PRINCIPLES OF GEOMETRY

(Tigersushi – 2007)

Et ta critique ?




Personne ne m’avait prévenu. Je savais bien que John Carpenter avait stoppé la réalisation de series B mais je n’étais pas au courant qu’il faisait des disques d’électro minimaliste.

C’est pas lui ? Il serait donc temps de parler de l’influence du cinéaste sur cette musique !

Franchement, la musique électro est devenue trop complexe avec des branches trop multiples pour s’y retrouver. Difficile de définir tous les courants. Chaque nouvelle galette semble défendre un nouveau style. En tout cas, pour un novice !

Alors quand une influence est perceptible, on se dit que l’on tient quelque chose. La référence de Principles of geometry semble être John Carpenter. Oui, le metteur en scène de New York 1997, Halloween ou Vampires.

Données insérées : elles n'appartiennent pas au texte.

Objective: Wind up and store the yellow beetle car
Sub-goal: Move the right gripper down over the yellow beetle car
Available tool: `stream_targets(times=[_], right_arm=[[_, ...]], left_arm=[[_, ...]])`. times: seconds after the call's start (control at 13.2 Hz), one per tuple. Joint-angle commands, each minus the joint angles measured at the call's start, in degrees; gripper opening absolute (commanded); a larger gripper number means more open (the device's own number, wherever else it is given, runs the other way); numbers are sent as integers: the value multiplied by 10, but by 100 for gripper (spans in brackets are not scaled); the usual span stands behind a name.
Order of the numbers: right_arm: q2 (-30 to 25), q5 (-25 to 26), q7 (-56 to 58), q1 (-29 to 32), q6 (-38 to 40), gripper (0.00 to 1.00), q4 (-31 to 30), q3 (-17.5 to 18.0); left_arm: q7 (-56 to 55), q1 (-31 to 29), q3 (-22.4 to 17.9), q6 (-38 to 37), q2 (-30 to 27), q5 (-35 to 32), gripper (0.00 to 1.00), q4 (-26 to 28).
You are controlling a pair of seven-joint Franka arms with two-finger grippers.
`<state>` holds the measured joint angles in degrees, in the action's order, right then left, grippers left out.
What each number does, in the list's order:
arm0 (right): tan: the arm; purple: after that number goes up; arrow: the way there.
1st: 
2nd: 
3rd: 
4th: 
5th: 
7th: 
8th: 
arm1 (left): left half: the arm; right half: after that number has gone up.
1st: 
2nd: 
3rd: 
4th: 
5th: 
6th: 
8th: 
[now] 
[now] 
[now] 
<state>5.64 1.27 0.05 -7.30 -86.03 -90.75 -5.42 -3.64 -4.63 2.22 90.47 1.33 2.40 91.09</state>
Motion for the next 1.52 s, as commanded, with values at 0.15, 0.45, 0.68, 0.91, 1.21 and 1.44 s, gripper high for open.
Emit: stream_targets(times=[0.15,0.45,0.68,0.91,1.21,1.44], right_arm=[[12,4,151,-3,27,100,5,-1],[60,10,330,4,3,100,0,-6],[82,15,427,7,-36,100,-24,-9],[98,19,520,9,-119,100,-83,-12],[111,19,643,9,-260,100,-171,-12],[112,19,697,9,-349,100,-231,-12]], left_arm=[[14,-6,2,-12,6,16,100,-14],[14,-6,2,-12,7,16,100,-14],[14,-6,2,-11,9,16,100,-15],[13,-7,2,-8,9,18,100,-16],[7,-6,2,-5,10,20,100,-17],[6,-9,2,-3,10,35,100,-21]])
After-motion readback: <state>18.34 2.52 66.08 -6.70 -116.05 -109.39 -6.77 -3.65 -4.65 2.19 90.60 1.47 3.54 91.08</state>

Ce fan absolu de musique composait lui-même ses musiques de films et elle était quasiment un personnage à part entière dans ses fictions. Son coté synthétique et minimaliste participait à la noirceur et l’efficacité de l’ensemble. Certaines musiques sont connues de tous et donnent un sacré coup de flip.

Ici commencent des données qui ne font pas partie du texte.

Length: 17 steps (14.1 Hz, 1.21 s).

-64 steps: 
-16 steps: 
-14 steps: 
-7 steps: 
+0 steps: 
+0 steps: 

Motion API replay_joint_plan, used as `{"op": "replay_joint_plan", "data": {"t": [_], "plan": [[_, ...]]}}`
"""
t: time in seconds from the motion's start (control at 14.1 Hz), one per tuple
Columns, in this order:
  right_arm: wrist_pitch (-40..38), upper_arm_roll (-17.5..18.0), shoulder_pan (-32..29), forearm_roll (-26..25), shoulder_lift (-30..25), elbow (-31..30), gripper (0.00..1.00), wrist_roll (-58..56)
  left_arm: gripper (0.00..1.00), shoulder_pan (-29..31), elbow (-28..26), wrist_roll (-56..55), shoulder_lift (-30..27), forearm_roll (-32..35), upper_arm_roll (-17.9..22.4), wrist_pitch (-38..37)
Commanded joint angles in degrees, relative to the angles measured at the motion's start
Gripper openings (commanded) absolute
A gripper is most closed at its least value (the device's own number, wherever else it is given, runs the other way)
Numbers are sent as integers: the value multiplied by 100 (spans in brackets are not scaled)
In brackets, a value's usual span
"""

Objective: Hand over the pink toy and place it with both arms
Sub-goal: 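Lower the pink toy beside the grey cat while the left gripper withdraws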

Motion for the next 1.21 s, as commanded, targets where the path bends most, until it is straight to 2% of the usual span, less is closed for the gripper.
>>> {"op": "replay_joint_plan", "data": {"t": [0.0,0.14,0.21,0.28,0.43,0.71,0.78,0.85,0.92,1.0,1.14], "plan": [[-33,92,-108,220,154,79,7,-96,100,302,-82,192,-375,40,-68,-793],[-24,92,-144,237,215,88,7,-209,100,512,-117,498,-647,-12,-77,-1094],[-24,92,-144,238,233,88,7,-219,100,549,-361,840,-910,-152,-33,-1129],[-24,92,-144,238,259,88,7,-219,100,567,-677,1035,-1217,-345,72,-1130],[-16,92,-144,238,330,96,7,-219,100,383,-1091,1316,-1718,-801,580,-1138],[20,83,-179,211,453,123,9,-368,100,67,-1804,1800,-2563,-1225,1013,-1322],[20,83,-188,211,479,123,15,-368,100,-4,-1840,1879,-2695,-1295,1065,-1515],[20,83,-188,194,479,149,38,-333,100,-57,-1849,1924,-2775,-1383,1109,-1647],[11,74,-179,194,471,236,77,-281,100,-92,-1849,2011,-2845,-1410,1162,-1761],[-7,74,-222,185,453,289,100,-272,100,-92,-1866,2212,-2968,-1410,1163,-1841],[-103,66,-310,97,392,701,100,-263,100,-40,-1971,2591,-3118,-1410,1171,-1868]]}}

Peu amateur de musique électronique, votre serviteur a donc découvert que ce duo français cachait une passion visiblement dévorante pour Carpenter, le musicien. Une chose étonnante mais qui permet de tirer le fil pour comprendre cette musique électronique défendue par Principles of geometry.

A savoir une musique ultra synthétique mais étonnement organique. Les bons vieux sons eighties enveloppent l’auditeur et l’envoûtent. Comme chez Carpenter, il y a quelque chose d’hypnotique et de sombre. Il y a surtout un réel talent avec des principes géométriques, musicaux, extrêmement minimalistes !

Les hermétiques devraient écouter cet album, un peu plus radical que le très célèbre premier album de Justice, mais tout aussi ensorcelant. Derrière les figures imposées (rappeurs invités, samples acrobatiques, un ami Versaillais, Sebastien Tellier), les titres des Lillois semblent s’échapper des meilleurs titres de Kraftwerk ou Brian Eno, avec en plus le goût cinématographique.

Il y a donc une ambiance qui varie entre nostalgie et modernité. Les partis pris des auteurs sont osés et convaincants. L’amateur de salles obscures apprécie qu’un disque donne envie de revoir la filmographie d’un grand mal aimé du cinéma.